## [What is expected]
Look through the material below and copy every line containing the word "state".

* * *

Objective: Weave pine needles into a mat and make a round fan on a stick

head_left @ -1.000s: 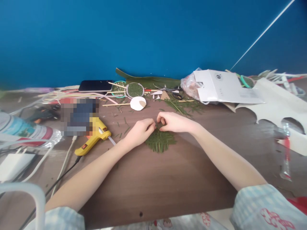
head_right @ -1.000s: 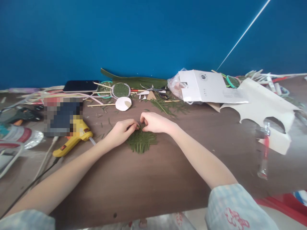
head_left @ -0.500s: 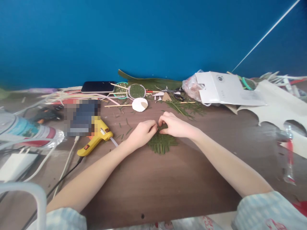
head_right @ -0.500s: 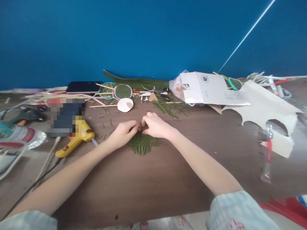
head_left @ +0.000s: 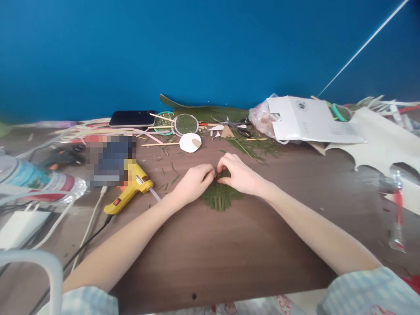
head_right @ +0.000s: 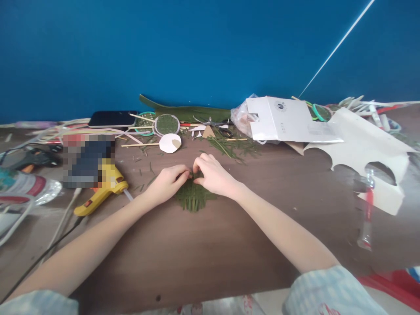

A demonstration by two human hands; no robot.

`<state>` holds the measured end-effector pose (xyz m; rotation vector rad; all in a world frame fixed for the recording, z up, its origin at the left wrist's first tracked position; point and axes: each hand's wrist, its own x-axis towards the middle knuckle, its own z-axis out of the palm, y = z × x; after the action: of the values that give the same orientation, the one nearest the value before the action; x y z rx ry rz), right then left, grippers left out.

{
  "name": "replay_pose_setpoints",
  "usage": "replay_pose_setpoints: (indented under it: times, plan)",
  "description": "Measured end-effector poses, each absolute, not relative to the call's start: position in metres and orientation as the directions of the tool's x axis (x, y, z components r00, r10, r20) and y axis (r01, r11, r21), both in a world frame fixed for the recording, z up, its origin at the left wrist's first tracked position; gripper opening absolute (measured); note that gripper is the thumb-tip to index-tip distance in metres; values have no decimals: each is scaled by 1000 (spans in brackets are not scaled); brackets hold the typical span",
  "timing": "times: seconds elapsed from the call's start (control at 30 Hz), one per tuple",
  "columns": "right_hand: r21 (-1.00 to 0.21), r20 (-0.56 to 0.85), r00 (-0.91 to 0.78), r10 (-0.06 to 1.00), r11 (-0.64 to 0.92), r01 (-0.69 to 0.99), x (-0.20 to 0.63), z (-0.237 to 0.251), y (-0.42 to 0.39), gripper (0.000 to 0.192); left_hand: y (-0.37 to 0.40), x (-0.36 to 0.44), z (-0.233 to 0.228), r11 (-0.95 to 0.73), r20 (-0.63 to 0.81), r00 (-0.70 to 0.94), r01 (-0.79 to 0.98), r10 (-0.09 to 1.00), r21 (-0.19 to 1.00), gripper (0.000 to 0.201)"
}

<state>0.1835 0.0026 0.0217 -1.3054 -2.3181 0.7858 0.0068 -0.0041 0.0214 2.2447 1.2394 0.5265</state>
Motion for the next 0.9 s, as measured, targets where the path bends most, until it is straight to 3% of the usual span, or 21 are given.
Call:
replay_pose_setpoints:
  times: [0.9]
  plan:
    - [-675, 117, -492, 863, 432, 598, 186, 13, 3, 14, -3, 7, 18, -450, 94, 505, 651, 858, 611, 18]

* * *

## [Reply to the exercise]
`<state>` holds the measured end-effector pose (xyz m; rotation vector rad; all in a world frame fixed for the recording, z up, its origin at the left wrist's first tracked position; point and axes: each hand's wrist, its own x-axis towards the middle knuckle, its own z-axis out of the palm, y = z × x; after the action: of the values that give the same orientation, the one nearest the value before the action; x y z rx ry rz), right then left, grippers left out.
<state>0.1835 0.0026 0.0217 -1.3054 -2.3181 0.7858 0.0068 -0.0041 0.0214 2.2447 1.2394 0.5265</state>

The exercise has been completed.